It rained for three days after she left.
This grey old downward condition
took on such an un-Spring-like character
that accumulated, as if it were snow.
When we first met,
I saw a certain pain in her, and surrounding her:
recognizable—a delicate glow in the pervasive darkness.
And intuited: Yes, I could love her.
That we might share griefs, as we shared coffee,
strong, but somehow not too bitter, between us.
There is a terribleness in this Irish prescience,
This passed-on gene, or spirit essence,
from one’s mother:
The always-knowing the orange ending of things,
even while living in the green of now.
Outside, on my deck, there is nothing alive.

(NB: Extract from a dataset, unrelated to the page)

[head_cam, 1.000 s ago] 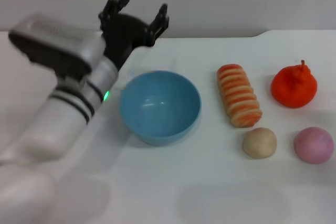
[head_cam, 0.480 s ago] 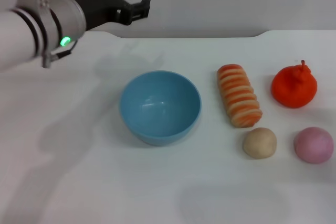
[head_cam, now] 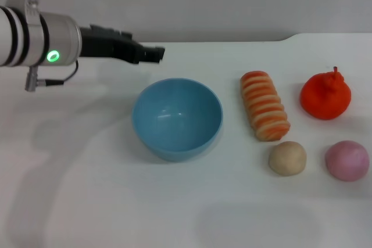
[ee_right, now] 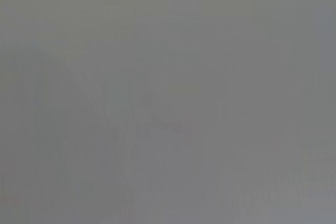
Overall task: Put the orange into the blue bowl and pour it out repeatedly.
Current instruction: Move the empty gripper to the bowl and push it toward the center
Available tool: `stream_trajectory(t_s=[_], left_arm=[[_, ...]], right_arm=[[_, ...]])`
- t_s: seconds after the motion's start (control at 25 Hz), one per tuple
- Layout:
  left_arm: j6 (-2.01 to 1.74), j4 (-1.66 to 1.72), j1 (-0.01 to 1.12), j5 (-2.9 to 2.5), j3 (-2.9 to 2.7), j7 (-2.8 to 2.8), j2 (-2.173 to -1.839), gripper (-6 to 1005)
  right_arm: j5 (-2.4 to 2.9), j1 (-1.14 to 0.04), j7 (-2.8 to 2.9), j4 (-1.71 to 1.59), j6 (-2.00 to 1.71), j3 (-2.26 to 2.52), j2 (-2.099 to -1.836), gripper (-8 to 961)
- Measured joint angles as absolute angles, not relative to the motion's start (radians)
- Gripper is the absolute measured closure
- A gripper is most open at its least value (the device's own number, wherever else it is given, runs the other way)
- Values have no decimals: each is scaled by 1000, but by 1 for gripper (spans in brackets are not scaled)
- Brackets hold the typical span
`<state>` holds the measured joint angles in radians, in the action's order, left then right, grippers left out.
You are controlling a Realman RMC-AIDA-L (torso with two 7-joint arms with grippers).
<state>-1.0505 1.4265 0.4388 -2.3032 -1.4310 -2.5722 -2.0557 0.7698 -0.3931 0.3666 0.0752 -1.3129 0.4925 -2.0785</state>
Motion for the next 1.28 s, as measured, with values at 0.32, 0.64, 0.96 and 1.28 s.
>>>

My outside matches my inside.
Later, she leaves me a half-gallon of milk, in a bag, hung from the doorknob,
and the lump inside me, ever-present now,
expands: The balloon end of a cardiac catheter.
Up all night, every one of these nights,
sleeping each day away,
attempting to erase their blackboards
(cursive writing, indecipherable, in someone else’s hand)
only serves to confuse, body, and mind—
And my half-wild cat, who doesn’t know which meal is which,
howls, and sleeps, in shifts which suit my own.
This April has no right to arrive with white-yellow sunshine.
It should at least acknowledge the virus among us—remain grey, isolated, and aloof.
But the seasons, the weather—the broader climate—
Change.
Prove, over and over, they hold no compassion for us.
At five p.m., in a cloudless blue sky, the small silent half moon
looks down on me, and thousands of newly-dead people,
who must now mourn alone, their grief as still as distance.